魔法の鍵と隻眼の姫
ギターが旋律を鳴らし、カン!と靴音が響くと下を向いていたアマンダが顔を上げる。

真剣な表情。手が優雅に泳ぎくるりと回るとたんっと飛び上りスカートがふわりと広がった。
ゆっくりだった動きはギターの速弾きに合わせて激しくなる。
指先からつま先まで神経を研ぎ澄まさせたようなその踊りに店内の客全員が釘付けになった。

ミレイアは兄達と社交ダンスの練習ぐらいしかやったことがないし見た事がない。
世間知らずな王女にはアマンダの踊りはセンセーショナルで見たくないと思っていても引き込まれてしまうその踊りに目が離せない。

こんなに優雅踊る人を初めて見た。

汗がキラリと飛び恍惚とした表情で、時に妖艶に時に無邪気に笑うアマンダは神かかってると言われるのもよく分かる。

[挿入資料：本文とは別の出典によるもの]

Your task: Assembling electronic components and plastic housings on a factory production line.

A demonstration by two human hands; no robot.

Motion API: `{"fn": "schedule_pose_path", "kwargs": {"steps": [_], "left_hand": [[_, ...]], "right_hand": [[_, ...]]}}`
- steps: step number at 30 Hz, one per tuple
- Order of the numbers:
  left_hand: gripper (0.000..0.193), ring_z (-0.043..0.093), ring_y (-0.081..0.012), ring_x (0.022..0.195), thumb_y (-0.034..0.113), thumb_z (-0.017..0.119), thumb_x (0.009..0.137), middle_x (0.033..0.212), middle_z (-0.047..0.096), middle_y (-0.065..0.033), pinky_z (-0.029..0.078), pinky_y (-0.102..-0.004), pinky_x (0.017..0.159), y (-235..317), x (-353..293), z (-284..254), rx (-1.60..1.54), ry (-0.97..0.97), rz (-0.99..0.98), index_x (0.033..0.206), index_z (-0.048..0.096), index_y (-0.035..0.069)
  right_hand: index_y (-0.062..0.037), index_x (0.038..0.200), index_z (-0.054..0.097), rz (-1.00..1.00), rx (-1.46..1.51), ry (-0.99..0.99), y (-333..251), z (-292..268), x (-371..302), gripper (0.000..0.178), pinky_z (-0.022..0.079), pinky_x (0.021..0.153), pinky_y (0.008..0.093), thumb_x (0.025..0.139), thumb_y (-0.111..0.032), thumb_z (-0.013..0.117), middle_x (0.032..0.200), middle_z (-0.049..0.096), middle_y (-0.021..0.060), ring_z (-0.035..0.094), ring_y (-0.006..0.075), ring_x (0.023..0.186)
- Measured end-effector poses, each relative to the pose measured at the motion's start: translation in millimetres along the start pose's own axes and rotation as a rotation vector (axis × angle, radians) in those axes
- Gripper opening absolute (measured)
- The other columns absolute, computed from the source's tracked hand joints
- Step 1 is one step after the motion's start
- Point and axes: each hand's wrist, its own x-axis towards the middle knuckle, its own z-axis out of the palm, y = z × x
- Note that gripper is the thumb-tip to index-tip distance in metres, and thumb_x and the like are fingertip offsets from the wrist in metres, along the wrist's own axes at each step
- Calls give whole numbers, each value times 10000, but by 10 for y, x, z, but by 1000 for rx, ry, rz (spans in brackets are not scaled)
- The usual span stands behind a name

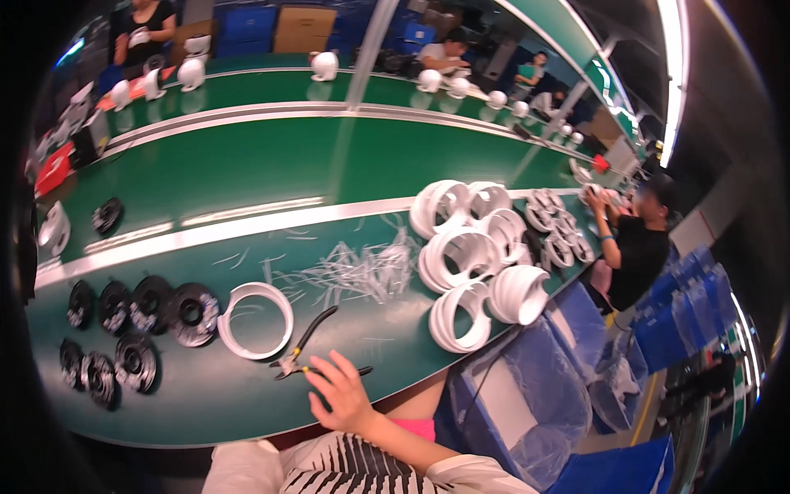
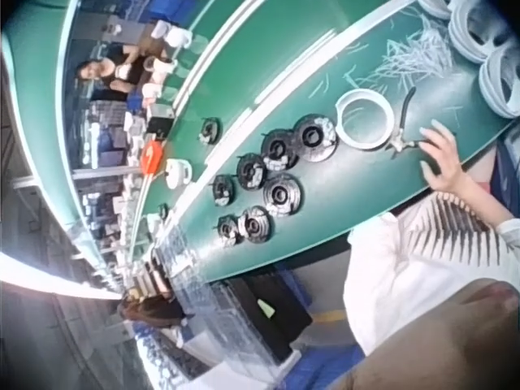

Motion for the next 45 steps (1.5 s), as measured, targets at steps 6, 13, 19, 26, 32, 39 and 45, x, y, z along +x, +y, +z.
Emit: {"fn": "schedule_pose_path", "kwargs": {"steps": [6, 13, 19, 26, 32, 39, 45], "left_hand": [[253, 560, -307, 892, 149, 499, 798, 975, 578, -167, 438, -408, 771, 53, -524, -441, 235, 158, -149, 1019, 554, 40], [256, 556, -313, 892, 161, 497, 802, 974, 577, -168, 432, -415, 772, 402, -1403, -703, 461, 252, -291, 1022, 554, 44], [301, 514, -351, 962, 46, 498, 706, 994, 535, -231, 416, -425, 828, 1181, -1515, -1100, 291, -23, -537, 1003, 523, 8], [157, 552, -311, 832, 114, 532, 767, 839, 581, -163, 448, -374, 726, 2193, -1903, -1976, -117, -83, -417, 890, 542, 18], [177, 564, -242, 725, 27, 652, 673, 771, 578, -95, 408, -439, 848, 2729, -1448, -2986, -83, 225, -28, 834, 580, 17], [177, 543, -93, 709, 122, 590, 679, 764, 533, 46, 243, -630, 937, 2541, -534, -2932, 675, 456, 67, 853, 612, 108], [175, 563, -102, 779, 126, 613, 666, 833, 564, 36, 219, -568, 983, 2405, -82, -2944, 401, 458, 218, 841, 620, 118]], "right_hand": [[-32, 998, 546, -21, -27, 47, 3, 4, -30, 414, 327, 919, 425, 590, -36, 616, 1145, 478, 173, 395, 398, 1097], [-38, 945, 576, -57, -39, 58, -80, -26, -58, 349, 290, 953, 457, 597, -17, 595, 1173, 461, 171, 350, 407, 1150], [-45, 878, 569, -186, 8, 98, -309, -142, -173, 277, 319, 948, 457, 606, 10, 555, 1150, 461, 187, 352, 409, 1150], [-30, 957, 532, -188, 313, -2, -822, -349, 48, 348, 388, 871, 417, 612, -33, 579, 1067, 520, 186, 474, 375, 1022], [37, 1126, 455, -38, 762, 3, -839, -427, 223, 514, 353, 910, 416, 729, -253, 605, 1170, 457, 224, 448, 331, 1088], [-28, 1324, 194, 493, 1387, -219, -659, -310, 571, 814, 368, 912, 383, 714, -267, 677, 1323, 295, 168, 401, 250, 1151], [20, 1040, 492, 626, 1358, -323, -297, -296, 908, 216, 450, 626, 233, 905, -125, 405, 729, 584, 84, 551, 120, 652]]}}
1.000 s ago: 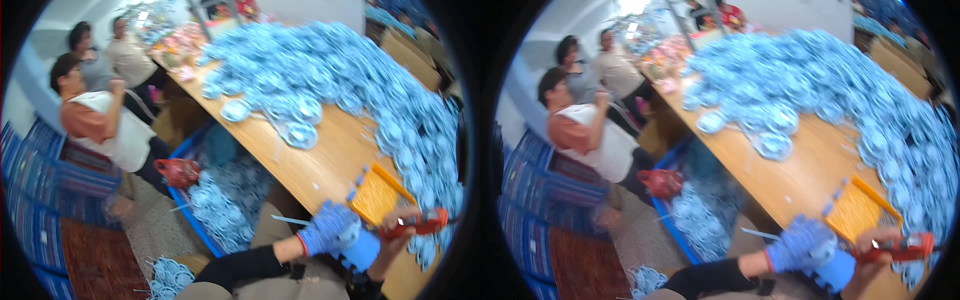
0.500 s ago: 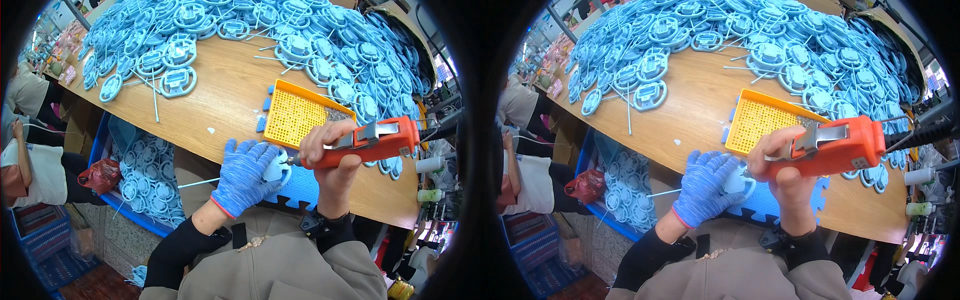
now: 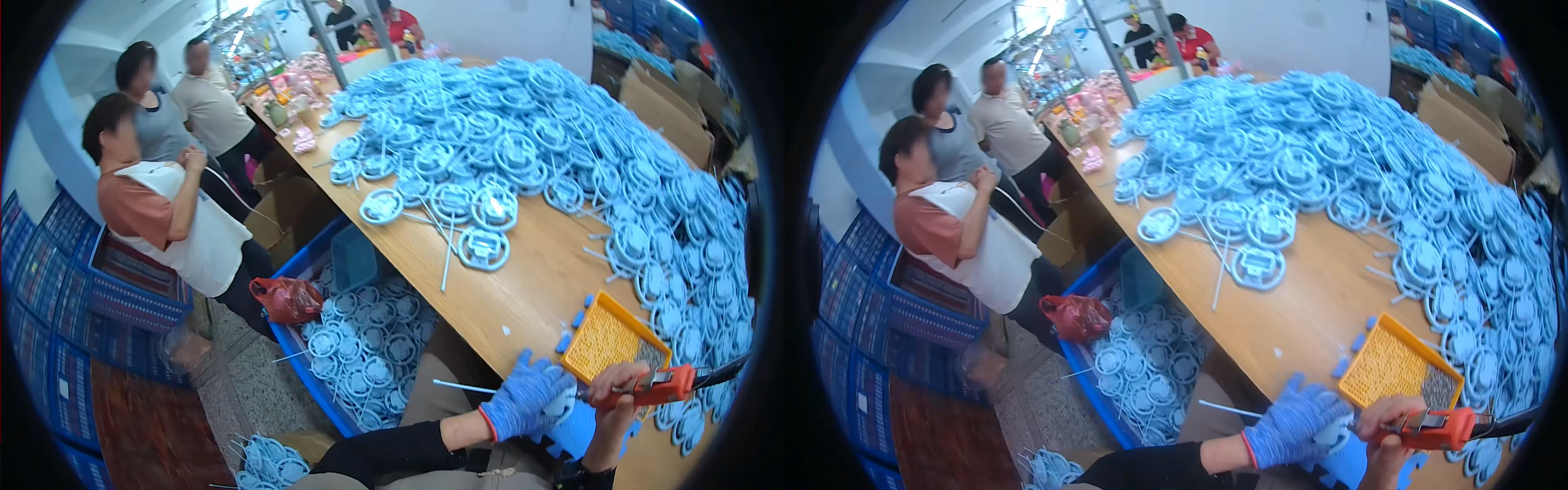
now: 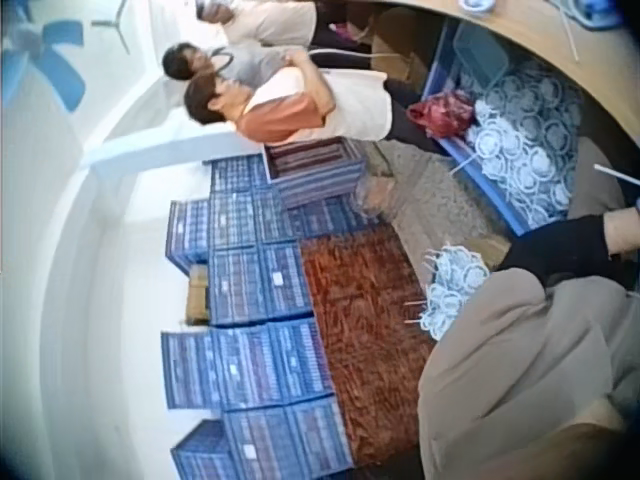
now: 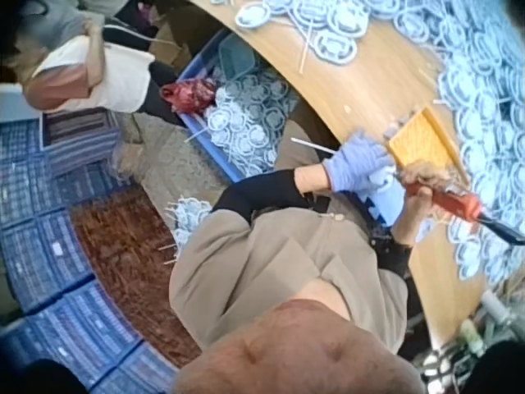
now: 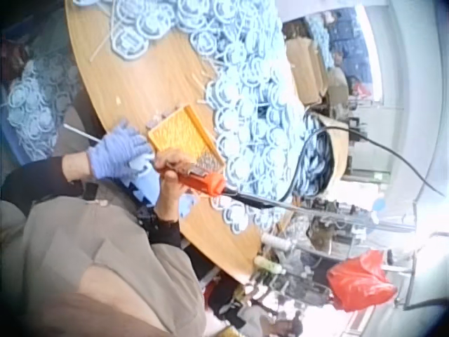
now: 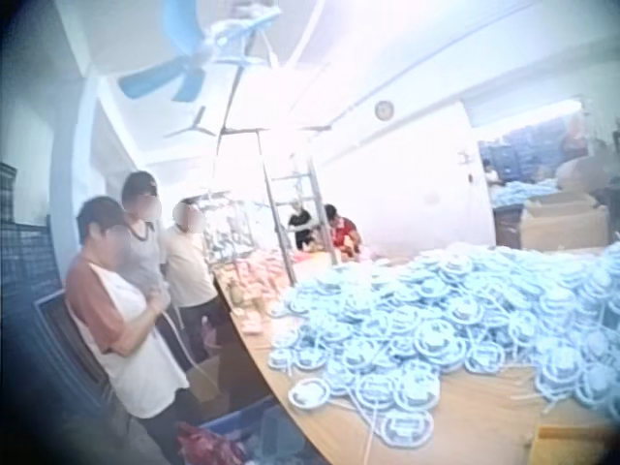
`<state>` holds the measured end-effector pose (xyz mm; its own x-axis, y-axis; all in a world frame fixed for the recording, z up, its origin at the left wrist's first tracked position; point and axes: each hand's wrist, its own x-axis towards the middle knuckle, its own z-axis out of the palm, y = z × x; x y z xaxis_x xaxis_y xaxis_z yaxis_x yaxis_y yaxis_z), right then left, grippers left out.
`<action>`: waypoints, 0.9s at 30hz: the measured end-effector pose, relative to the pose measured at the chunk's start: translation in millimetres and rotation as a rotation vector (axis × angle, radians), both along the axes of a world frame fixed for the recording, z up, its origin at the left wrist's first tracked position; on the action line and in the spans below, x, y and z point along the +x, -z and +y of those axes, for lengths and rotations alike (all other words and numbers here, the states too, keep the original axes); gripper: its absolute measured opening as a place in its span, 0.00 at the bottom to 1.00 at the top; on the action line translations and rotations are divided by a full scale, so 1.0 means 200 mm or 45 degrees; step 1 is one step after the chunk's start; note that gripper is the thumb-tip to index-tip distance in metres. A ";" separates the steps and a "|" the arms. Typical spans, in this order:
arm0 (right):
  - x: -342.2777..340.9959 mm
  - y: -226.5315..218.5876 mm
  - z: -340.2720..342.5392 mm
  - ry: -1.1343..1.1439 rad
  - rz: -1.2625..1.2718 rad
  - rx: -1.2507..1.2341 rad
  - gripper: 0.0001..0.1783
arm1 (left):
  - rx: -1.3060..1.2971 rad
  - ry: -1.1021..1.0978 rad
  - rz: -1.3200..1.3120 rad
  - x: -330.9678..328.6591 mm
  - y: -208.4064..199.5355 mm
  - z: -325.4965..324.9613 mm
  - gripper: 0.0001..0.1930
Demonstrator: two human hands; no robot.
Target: The person picks up blue plastic toy parts from a pile, places them on a blue mat, and uses a power screwdriver to drive screws from a yellow tray into each part. They then place the assembled parts into a blue bin and repeat the process.
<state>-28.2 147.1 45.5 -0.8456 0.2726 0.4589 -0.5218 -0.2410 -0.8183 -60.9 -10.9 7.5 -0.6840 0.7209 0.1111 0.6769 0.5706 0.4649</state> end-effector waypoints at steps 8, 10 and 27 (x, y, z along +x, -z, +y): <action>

ラミンはちらりとアマンダの踊りに魅了されているミレイアの顔を見た。
呆然としているようなその顔はフードが後ろに落ちかけていてラミンからもよく見える。
踊りに釘付けのミレイアにふっと笑って目線をアマンダに戻した。

何気にラミンを見たミレイアは優しく笑みをこぼす横顔を見てドキッと胸が鳴る。
優しげに見つめる先にはアマンダがいてアマンダもラミンを見て妖艶に笑う。

キリキリと心臓ではない何処かが痛み出す。

ギターが止み、伏せた状態で踊りを終わらせたアマンダが立ち上がるとシーンと静まり返った店内に歓声と拍手が響き渡った。